Introduction: In recent years, in the recycling and treatment of scrap metal,biologyDegradation methods have not been effectively developed and applied. Although biodegradation is a generally recognized high-efficiency and environmentally friendly treatment method, the uncontrollability and uncertainty of engineering-grade microbial bacteria have brought great problems to its application, which is also an urgent problem in the current scientific community. .
On October 17, 2021, scientists from Lawrence Livermore National Laboratory (LLNL) developed a controlled mode3D printingThe new method of living microorganisms has expanded the potential of using engineered bacteria to recover rare earth metals, clean wastewater, and detect uranium.
LLNL’s light-curing biodegradable metal method
By using light and bacteria-infused resin to produce 3D patterned microorganisms, the research team at Lawrence Livermore National Laboratory successfully printed a thin layer of artificial biological membrane similar to the survival of microbial communities ubiquitous in the real world. The researchers suspended bacteria in a photosensitive bioresin and used LED light from the Stereolithography Equipment (SLAM) 3D printer developed by LLNL for microbial bioprinting to “capture” the microbes in the 3D structure. The projection stereolithography machine can print at a high resolution of 18 microns-almost as thin as the diameter of a human cell.
Image source: Illustration by Thomas Reason/LLNL
This paper was published online in the journal Nano Letters, and the researchers proved that the technology can be effectively used to design microbial communities with structural definitions. They demonstrated the applicability of this 3D printed biofilm in uranium biosensing and rare earth biomining applications, and showed how geometry affects the performance of printed materials.
Figure 1. Demonstration of stereolithography equipment for microbial (SLAM) bioprinting. Photo of Bio-PμSL printer used for SLAM printing (A). Schematic diagram of SLAM bioprinting process (B). Under a 2x magnifying glass (C) or a 10x magnifying glass (D), encapsulated E. coli expressing GFP (green) was used to demonstrate the engineering biofilm.
William Rick Hynes, lead researcher and LLNL bioengineer, said: “We are working hard to promote the development of 3D microbial culture technology, and believe that this is an area that has not been fully studied, and its importance has not been well understood. We are working hard to develop related With tools and techniques, researchers can use them to better study the behavior of microorganisms under geometrically complex but highly controlled conditions. In the future, by exploring and improving application methods, we can better control the 3D structure of microbial populations, It will be able to directly affect the interaction between them and improve the system performance in the biological manufacturing process.”

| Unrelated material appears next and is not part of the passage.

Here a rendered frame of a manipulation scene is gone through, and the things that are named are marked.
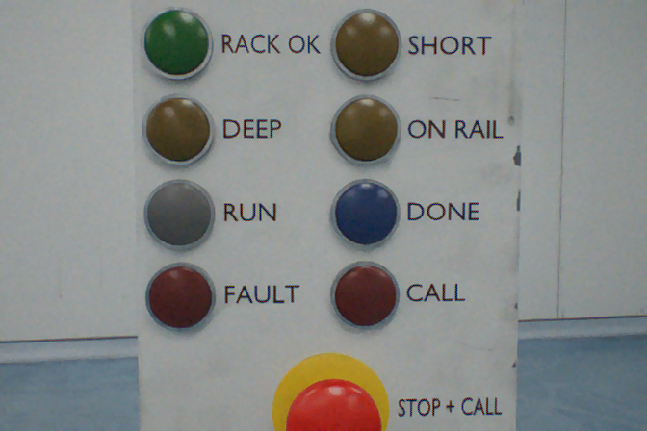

Although it may seem simple, Hynes explained that microbial behavior is actually extremely complex and driven by the temporal and spatial characteristics of its environment, including the geometric organization of the members of the microbial community. He also said that the way microbes are organized affects a range of behaviors, such as how and when they grow, what they eat, how they cooperate, how they protect themselves from competitors, and the molecules they produce.
Hines explained that the previous traditional methods of preparing biofilms in the laboratory have made it almost impossible for scientists to control the microbial tissues in the membranes, thus limiting the ability to fully understand the complex interactions of bacterial communities in nature. The ability to bioprint microorganisms in 3D will enable LLNL scientists to better observe the function of bacteria in their natural habitat and study technologies such as microbial electrosynthesis. In microbial electrosynthesis technology, those bacteria that “eat electrons” (electrotrophic bacteria) can convert excess electricity into the production of biofuels and biochemicals during off-peak hours.
Hynes added that at present, microbial electrosynthesis is limited because the interface between the electrode (usually a wire or 2D plane) and the bacteria is inefficient. By 3D printing microorganisms in devices combined with conductive materials, engineers should obtain a highly conductive biomaterial with a greatly expanded and enhanced electrode-microbe interface, resulting in a more efficient electrosynthesis system.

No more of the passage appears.